Być może ktoś jest w stanie wyrazić, jakie są uczucia duszy, która widzi się tak kochaną, wypełnioną łaską i wywyższoną[2].

Tajemnica atrybutów Bożych zostaje zatem objawiona duszy dopiero na najwyższych stopniach zjednoczenia z Nim. Bóg objawia duszy tajemnice swoich atrybutów, a z miłości coraz bardziej je zakrywa – jak to zaraz zobaczymy.

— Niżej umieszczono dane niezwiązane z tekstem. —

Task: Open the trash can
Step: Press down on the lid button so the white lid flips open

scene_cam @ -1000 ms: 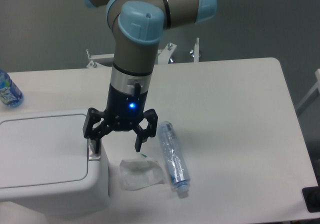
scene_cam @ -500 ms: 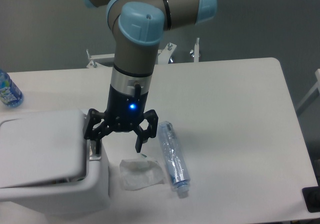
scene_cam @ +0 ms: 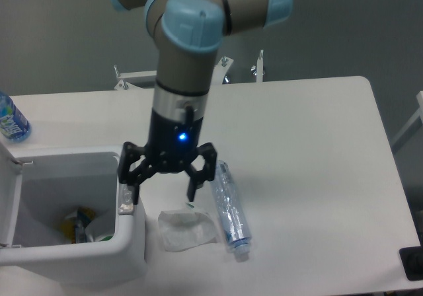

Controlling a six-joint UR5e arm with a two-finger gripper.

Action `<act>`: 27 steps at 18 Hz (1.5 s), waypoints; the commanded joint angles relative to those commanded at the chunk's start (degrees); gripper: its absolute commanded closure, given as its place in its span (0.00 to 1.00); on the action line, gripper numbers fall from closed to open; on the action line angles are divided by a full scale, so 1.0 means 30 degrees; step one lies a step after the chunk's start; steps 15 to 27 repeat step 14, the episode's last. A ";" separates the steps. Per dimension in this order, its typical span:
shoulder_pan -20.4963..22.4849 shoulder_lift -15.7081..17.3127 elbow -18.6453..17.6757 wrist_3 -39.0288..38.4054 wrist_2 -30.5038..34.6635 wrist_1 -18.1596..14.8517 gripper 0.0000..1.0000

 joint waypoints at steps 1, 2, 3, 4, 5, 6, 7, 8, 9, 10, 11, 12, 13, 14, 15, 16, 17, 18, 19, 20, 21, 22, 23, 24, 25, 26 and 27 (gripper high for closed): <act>0.0294 0.0263 0.0118 0.0000 0.0029 0.0000 0.00; 0.0703 0.0352 0.0148 0.0029 0.0029 0.0029 0.00; 0.1113 0.0382 0.0148 0.0059 0.0116 0.0145 0.00; 0.1204 0.0470 0.0119 0.0088 0.0494 0.0146 0.00; 0.1321 0.0558 0.0061 0.0146 0.1339 0.0117 0.00; 0.1409 0.0587 0.0031 0.0553 0.2566 0.0088 0.00; 0.1410 0.0588 -0.0085 0.1543 0.3796 -0.0057 0.00; 0.1410 0.0588 -0.0231 0.2945 0.4882 -0.0320 0.00; 0.1439 0.0617 -0.0552 0.4351 0.5618 -0.0351 0.00; 0.1439 0.0617 -0.0758 0.5961 0.6060 -0.0613 0.00; 0.1526 0.0617 -0.0876 0.7717 0.6441 -0.1079 0.00; 0.1730 0.0646 -0.1022 0.9446 0.6735 -0.1751 0.00; 0.1906 0.0646 -0.1169 1.1029 0.6941 -0.2309 0.00; 0.2082 0.0646 -0.1170 1.2118 0.7146 -0.2633 0.00; 0.2082 0.0646 -0.1170 1.2118 0.7146 -0.2633 0.00; 0.2082 0.0646 -0.1170 1.2118 0.7146 -0.2633 0.00; 0.2082 0.0646 -0.1170 1.2118 0.7146 -0.2633 0.00; 0.2082 0.0646 -0.1170 1.2118 0.7146 -0.2633 0.00; 0.2082 0.0646 -0.1170 1.2118 0.7146 -0.2633 0.00; 0.2082 0.0646 -0.1170 1.2118 0.7146 -0.2633 0.00; 0.2082 0.0646 -0.1170 1.2118 0.7146 -0.2633 0.00; 0.2082 0.0646 -0.1170 1.2118 0.7146 -0.2633 0.00; 0.2082 0.0646 -0.1170 1.2118 0.7146 -0.2633 0.00; 0.2082 0.0646 -0.1170 1.2118 0.7146 -0.2633 0.00; 0.2082 0.0646 -0.1170 1.2118 0.7146 -0.2633 0.00; 0.2082 0.0646 -0.1170 1.2118 0.7146 -0.2633 0.00; 0.2082 0.0646 -0.1170 1.2118 0.7146 -0.2633 0.00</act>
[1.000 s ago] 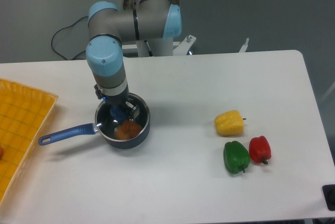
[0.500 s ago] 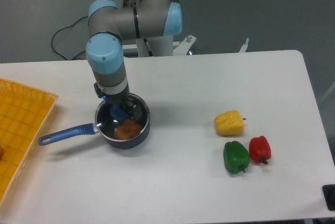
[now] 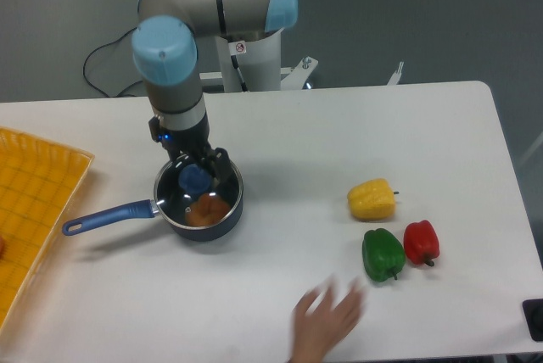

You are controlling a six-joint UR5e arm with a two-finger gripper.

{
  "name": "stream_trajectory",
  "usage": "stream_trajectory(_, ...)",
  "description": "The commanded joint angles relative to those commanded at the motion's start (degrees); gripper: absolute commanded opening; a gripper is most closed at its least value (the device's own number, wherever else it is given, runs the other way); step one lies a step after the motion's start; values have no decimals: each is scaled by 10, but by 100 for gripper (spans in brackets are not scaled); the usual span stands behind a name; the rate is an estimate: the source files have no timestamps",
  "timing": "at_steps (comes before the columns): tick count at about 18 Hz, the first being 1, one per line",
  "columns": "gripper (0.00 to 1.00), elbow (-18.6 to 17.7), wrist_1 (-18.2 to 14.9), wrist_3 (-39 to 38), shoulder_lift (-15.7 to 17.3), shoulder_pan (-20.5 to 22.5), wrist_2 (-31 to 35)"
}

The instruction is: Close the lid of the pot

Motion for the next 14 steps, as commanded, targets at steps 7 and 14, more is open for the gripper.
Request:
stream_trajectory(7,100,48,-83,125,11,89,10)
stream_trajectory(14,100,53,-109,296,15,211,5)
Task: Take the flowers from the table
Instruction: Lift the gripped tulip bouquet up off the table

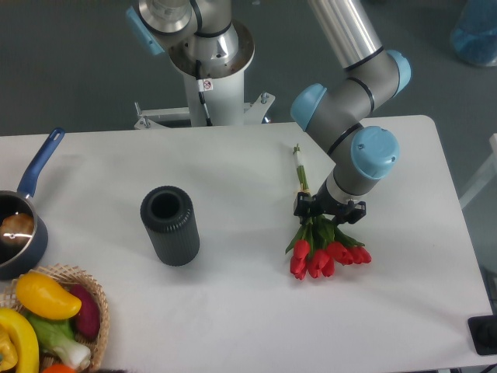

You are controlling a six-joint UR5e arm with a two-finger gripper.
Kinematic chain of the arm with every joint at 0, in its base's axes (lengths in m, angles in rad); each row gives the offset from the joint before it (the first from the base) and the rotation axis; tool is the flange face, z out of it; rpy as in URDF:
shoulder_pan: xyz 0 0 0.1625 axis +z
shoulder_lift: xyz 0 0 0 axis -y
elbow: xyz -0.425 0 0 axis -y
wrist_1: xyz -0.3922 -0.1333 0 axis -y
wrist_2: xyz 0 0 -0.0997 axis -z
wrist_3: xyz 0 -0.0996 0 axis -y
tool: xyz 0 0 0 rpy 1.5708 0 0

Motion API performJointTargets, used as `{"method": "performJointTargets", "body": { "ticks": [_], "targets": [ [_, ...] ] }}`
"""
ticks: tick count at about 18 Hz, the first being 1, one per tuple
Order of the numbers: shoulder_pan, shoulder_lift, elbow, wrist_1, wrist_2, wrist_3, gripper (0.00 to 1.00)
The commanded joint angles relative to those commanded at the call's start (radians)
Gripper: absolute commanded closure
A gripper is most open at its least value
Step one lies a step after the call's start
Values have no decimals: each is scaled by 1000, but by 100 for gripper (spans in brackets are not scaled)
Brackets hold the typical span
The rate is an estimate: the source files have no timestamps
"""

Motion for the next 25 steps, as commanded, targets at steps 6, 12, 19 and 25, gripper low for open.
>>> {"method": "performJointTargets", "body": {
  "ticks": [6, 12, 19, 25],
  "targets": [
    [0, 12, 2, -2, 0, -2, 74],
    [0, 44, 20, -5, 21, -34, 85],
    [0, 90, 49, -6, 14, -29, 84],
    [-6, 132, 115, -6, -32, -35, 84]
  ]
}}
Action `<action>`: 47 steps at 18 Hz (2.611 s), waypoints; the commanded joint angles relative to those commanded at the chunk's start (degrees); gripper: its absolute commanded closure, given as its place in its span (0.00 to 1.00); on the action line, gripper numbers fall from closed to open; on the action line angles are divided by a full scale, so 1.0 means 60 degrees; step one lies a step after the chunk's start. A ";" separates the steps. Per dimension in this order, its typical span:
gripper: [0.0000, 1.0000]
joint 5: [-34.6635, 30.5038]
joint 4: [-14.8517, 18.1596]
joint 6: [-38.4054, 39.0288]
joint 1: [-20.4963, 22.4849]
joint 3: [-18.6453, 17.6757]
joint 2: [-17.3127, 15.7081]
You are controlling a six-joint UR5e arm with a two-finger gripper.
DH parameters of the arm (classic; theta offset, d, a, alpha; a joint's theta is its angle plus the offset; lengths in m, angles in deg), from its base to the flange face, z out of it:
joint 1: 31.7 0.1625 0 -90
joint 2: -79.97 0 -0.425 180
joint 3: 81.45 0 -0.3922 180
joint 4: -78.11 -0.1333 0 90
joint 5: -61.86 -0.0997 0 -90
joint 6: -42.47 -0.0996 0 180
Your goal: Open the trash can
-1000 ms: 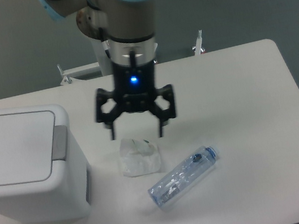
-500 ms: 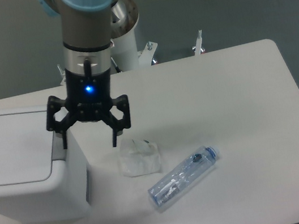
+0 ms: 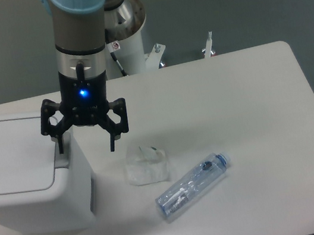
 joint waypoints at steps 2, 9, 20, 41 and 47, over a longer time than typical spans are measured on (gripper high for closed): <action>0.00 0.0000 0.0029 0.0030 -0.0015 0.0000 0.0015; 0.00 -0.0015 0.0029 0.0044 -0.0015 -0.0073 0.0118; 0.00 -0.0029 -0.0321 0.0352 -0.0015 0.0102 0.0088; 0.00 -0.1787 -0.0821 -0.7376 0.4144 0.0205 0.2020; 0.00 -0.2592 -0.0659 -0.9052 0.4263 -0.0190 0.2183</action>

Mówi się, że należy bać się Boga, tak jakby był jedynie sprawiedliwy, bez miłosierdzia; natomiast ufać tak, jakby był miłosierny, lecz nie posiadał sprawiedliwości. Jednakże takie oderwanie atrybutów, w którym wywyższenie pojęcia jednego prowadzi do obniżenia pojęcia drugiego, nie prowadzi duszy do heroiczności. Dusza heroiczna boi się Boga sprawiedliwego, tak jakby nie był sprawiedliwy; jest posłuszna Wszechmogącemu Bogu, tak jakby nie był wszechmogący. Służy Bogu najszczodrzejszemu, tak jakby nie był szczodry. Służy Mu, nie oczekując żadnej nagrody; kocha Go, nie oczekując odwzajemnienia; czyni wszystko dla Niego, nie zważając na to, czy Bóg to widzi, czy też nie.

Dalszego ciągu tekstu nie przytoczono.